Exercise prompt:
Keep every line in which "picture" occurs and drop the rest of the data.
::::::::::
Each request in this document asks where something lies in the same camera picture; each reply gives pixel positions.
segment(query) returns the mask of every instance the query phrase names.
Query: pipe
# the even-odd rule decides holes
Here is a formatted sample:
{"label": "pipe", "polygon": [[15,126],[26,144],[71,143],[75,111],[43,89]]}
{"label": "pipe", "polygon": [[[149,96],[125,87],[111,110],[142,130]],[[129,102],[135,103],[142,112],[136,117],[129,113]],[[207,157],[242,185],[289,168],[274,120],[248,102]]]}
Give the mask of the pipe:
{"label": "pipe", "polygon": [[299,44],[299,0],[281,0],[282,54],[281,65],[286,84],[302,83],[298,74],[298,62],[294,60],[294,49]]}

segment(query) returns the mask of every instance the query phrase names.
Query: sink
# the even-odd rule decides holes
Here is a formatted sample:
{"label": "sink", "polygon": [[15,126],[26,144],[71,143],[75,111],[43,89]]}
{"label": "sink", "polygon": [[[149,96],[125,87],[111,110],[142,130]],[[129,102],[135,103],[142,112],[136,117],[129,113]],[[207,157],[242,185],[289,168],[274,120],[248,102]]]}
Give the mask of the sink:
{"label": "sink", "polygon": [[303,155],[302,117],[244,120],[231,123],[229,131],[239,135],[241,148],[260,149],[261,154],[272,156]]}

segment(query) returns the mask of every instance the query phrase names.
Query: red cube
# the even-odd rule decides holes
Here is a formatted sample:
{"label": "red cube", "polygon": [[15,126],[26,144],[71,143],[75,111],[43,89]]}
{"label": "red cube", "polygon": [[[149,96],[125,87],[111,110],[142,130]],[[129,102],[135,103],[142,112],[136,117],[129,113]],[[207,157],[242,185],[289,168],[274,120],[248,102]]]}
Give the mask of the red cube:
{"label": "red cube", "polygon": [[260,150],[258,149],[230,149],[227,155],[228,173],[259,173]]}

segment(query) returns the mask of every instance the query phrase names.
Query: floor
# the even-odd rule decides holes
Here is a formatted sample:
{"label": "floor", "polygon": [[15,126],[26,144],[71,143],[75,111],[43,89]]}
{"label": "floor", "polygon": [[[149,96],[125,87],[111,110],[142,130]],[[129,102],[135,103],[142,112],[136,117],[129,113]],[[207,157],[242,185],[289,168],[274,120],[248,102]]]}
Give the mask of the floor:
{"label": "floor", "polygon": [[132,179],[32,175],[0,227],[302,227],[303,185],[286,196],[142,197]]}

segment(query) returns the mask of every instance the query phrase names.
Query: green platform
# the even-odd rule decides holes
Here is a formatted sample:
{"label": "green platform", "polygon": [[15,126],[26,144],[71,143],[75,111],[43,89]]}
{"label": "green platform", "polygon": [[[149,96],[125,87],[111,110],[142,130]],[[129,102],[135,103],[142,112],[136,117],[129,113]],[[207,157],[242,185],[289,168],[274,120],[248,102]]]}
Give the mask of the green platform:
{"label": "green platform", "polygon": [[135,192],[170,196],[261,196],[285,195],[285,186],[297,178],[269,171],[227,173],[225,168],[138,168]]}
::::::::::
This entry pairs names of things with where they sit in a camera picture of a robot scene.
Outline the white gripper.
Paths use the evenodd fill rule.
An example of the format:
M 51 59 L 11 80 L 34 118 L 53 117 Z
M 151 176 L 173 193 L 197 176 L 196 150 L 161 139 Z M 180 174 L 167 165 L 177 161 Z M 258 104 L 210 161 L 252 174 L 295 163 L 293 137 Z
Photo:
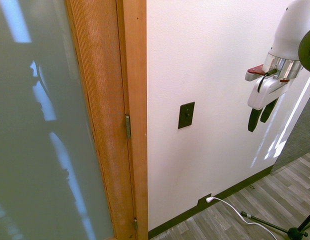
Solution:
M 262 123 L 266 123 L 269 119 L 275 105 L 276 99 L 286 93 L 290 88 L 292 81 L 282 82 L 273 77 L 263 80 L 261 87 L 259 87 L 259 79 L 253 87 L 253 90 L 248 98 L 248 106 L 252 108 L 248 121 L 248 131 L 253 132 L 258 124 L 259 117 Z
::::::::::
Solution to this problem:
Each request in this document asks where something lies in the same camera picture; each reply gives pixel positions.
This entry pairs names of things with where they sit in a camera picture of a robot scene.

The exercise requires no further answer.